**WHAT THE TASK ASKS**
What you need to produce from the material below is an exact transcription of the lines from the one with "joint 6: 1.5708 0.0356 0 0" through the one with "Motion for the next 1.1", both included, and no other line.

BEGIN DATA SHOWN

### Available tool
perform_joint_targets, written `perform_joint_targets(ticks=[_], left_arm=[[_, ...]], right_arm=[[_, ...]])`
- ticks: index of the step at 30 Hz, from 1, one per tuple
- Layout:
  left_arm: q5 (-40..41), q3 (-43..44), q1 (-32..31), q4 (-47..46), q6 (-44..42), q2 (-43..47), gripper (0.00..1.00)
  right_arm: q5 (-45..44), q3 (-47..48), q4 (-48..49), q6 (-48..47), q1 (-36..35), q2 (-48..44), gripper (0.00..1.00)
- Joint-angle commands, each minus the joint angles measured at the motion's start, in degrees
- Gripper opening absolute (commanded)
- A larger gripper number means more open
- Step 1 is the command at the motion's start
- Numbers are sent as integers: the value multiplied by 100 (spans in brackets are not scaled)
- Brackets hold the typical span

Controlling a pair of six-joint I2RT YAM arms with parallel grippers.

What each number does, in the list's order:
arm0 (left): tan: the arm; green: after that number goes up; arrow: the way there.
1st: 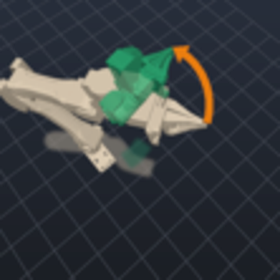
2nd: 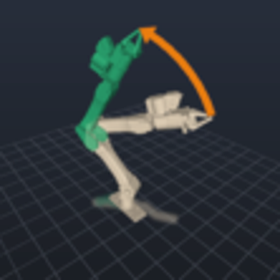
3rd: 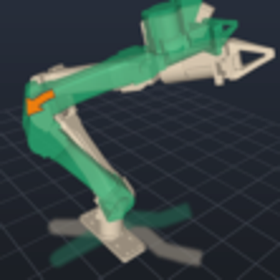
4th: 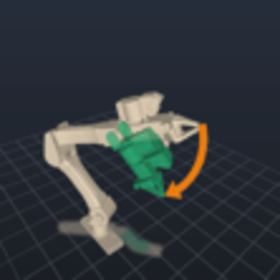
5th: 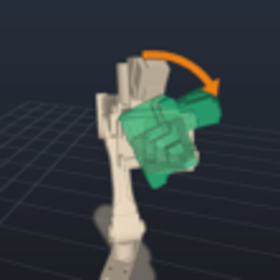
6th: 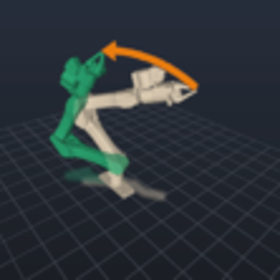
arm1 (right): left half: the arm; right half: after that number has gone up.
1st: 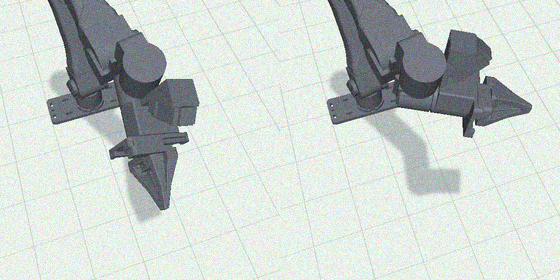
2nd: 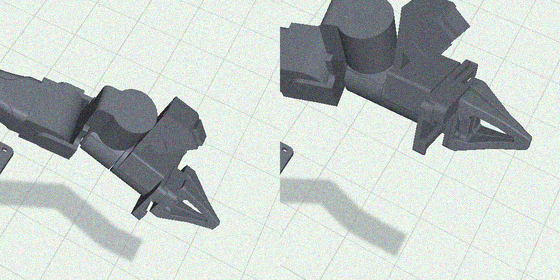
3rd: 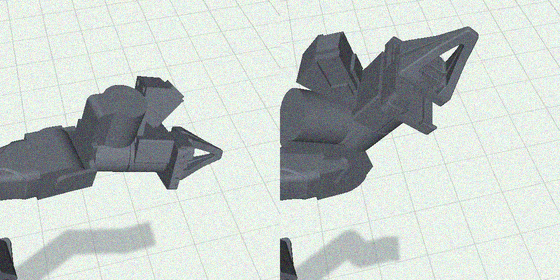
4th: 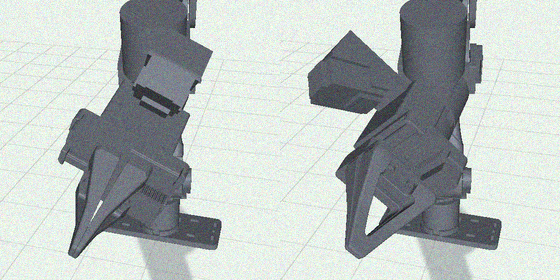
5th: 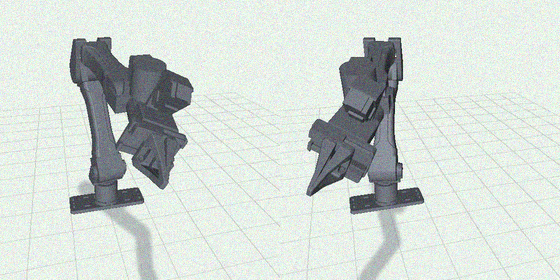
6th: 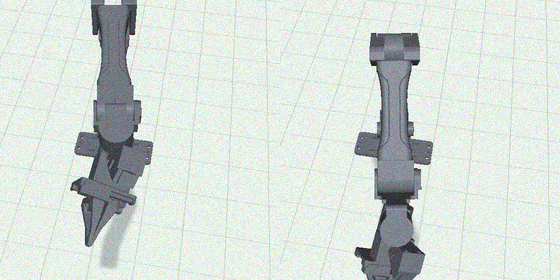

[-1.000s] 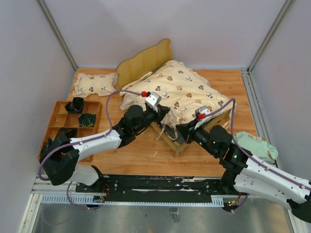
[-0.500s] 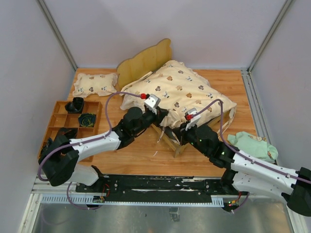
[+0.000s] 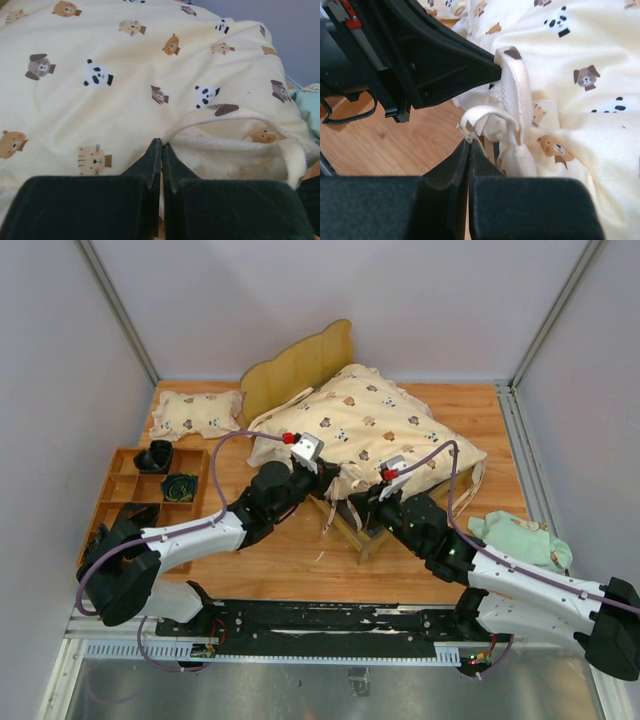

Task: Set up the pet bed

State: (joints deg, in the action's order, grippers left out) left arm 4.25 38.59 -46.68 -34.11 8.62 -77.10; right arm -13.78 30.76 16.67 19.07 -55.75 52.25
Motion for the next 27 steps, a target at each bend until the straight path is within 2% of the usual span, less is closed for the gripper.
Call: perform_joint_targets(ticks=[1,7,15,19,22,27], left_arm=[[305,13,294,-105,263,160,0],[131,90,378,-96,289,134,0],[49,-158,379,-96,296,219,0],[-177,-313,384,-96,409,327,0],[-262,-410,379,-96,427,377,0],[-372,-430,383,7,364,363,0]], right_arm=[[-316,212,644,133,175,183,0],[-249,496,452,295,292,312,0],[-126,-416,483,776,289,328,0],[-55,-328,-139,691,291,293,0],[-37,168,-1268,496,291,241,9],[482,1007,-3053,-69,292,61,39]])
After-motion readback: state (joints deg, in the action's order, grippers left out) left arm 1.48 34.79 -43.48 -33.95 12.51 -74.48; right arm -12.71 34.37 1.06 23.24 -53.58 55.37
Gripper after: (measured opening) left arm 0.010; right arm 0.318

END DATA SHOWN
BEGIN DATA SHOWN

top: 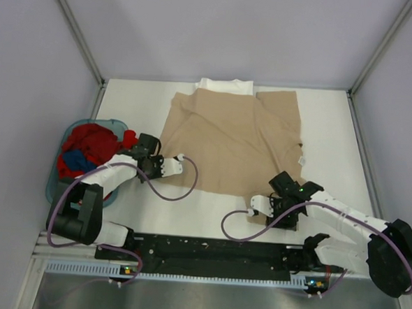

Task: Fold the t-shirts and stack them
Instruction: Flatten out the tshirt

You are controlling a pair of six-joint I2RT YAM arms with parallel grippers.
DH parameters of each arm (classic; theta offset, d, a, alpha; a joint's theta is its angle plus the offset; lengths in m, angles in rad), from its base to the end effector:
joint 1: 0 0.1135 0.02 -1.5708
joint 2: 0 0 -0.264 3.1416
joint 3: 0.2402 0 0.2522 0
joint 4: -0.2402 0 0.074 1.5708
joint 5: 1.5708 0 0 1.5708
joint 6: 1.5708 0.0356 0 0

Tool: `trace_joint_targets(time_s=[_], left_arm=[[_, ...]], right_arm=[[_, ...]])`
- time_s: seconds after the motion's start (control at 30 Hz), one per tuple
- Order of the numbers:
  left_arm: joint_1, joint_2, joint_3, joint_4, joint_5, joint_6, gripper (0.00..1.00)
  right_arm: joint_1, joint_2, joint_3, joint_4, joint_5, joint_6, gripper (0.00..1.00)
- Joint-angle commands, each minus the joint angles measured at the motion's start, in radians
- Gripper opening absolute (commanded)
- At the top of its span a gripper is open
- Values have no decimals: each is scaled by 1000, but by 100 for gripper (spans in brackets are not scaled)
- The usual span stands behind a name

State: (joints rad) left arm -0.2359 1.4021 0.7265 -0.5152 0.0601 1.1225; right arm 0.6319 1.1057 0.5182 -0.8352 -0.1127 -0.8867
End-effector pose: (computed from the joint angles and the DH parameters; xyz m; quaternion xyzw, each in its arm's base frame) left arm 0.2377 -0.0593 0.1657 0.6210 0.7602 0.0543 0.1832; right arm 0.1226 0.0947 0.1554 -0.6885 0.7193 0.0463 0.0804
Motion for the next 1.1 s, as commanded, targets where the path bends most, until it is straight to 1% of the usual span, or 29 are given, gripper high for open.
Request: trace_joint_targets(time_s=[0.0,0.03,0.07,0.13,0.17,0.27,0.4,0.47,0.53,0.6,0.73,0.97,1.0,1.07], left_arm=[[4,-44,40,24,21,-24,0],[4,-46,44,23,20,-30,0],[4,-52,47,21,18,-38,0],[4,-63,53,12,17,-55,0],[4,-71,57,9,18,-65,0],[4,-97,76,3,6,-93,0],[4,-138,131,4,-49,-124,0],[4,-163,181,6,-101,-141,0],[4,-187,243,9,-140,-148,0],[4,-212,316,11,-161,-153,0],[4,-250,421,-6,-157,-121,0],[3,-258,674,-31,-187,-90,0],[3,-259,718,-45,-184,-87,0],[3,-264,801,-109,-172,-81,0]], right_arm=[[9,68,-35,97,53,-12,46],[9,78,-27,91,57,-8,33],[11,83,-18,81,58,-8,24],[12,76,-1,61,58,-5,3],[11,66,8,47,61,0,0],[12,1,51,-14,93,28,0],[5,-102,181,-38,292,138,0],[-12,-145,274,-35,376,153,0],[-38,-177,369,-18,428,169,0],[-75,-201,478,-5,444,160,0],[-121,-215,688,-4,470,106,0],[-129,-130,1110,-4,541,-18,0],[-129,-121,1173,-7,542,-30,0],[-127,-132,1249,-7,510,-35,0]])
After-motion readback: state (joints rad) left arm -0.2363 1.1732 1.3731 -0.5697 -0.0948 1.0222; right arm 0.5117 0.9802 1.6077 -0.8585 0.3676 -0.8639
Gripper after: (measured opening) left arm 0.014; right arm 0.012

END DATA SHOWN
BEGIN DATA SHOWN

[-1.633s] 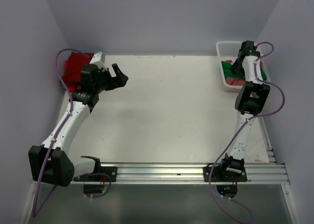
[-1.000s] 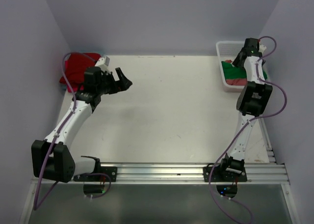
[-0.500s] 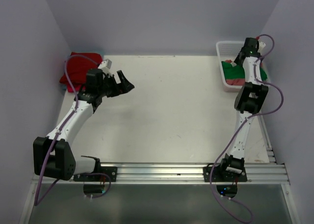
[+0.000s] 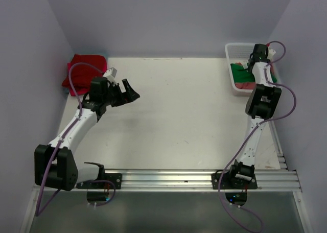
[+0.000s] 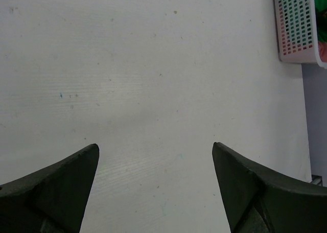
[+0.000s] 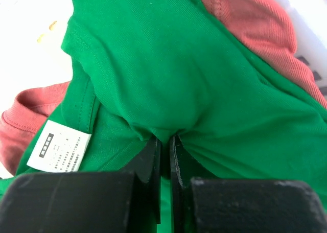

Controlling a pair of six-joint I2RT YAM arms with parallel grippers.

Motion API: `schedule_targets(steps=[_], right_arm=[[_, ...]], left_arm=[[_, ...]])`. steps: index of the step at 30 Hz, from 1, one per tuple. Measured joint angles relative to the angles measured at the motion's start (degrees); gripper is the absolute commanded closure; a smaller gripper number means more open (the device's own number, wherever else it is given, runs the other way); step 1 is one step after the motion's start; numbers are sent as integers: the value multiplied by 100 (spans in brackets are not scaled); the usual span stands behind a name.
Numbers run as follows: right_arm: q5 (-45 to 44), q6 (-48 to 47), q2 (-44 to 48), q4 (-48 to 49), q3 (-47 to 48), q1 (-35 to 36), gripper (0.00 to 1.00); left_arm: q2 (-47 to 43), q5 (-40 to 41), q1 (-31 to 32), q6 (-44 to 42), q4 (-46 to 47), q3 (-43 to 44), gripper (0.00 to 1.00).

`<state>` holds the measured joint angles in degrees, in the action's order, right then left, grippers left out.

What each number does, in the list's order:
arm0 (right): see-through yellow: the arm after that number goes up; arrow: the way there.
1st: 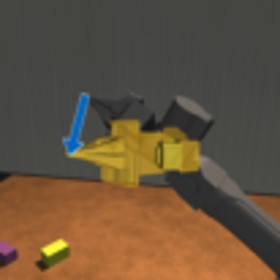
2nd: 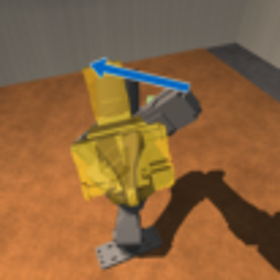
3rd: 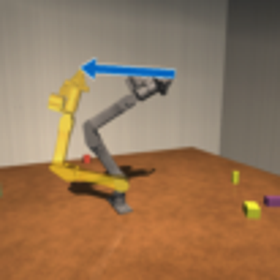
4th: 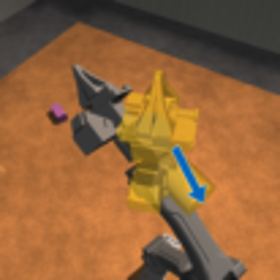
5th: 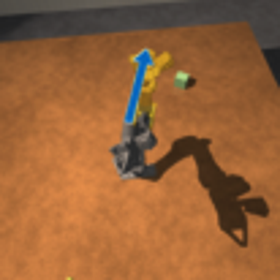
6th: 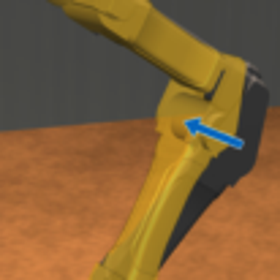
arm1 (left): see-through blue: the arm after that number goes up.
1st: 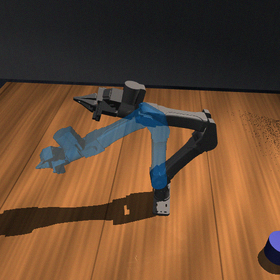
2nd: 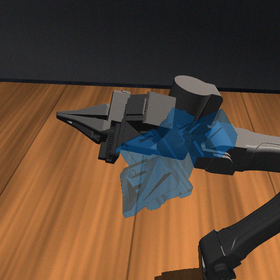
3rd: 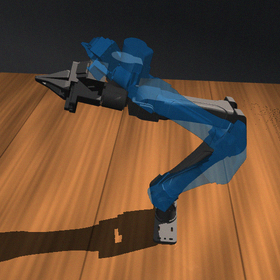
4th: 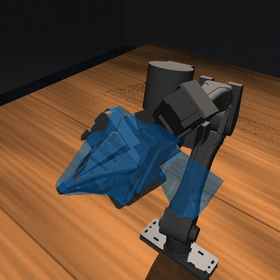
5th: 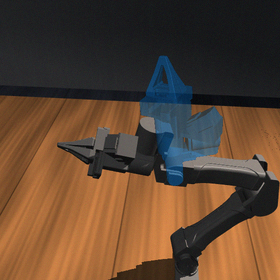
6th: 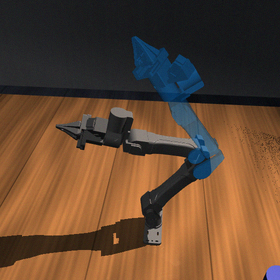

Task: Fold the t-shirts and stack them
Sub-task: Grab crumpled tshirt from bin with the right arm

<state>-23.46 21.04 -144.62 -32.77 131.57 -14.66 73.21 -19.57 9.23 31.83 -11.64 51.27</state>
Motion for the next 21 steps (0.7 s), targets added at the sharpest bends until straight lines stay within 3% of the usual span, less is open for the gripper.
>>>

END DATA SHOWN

**OUTPUT OF THE TASK**
joint 6: 1.5708 0.0356 0 0

Tool: `trace_joint_targets(time_s=[_], left_arm=[[_, ...]], right_arm=[[_, ...]])`
- time_s: seconds after the motion's start (control at 30 Hz), one per tuple
- Order of the numbers:
  left_arm: joint_1, joint_2, joint_3, joint_4, joint_5, joint_6, gripper (0.00..1.00)
  right_arm: joint_1, joint_2, joint_3, joint_4, joint_5, joint_6, gripper (0.00..1.00)
- Joint-angle commands, each minus the joint angles measured at the motion's start, in radians
- Gripper opening absolute (commanded)
- At the top of its span a gripper is open
- Values have no decimals: each is scaled by 1000, but by 100 for gripper (spans in brackets are not scaled)
- The usual span stands behind a name

State: (joints rad) left arm -0.2359 1.4021 0.7265 -0.5152 0.0601 1.1225; right arm 0.6319 1.1057 0.5182 -0.8352 -0.1127 -0.8867
End-effector pose: (computed from the joint angles and the DH parameters; xyz m; quaternion xyzw, each in its arm's base frame) left arm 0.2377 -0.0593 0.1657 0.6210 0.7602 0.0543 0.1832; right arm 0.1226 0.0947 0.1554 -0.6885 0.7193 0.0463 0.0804
Motion for the next 1.1 s, as commanded, targets where the path bends most, until it is straight to 1% of the usual span, or 29 are given, gripper high for open.

The exercise is done; no more work remains.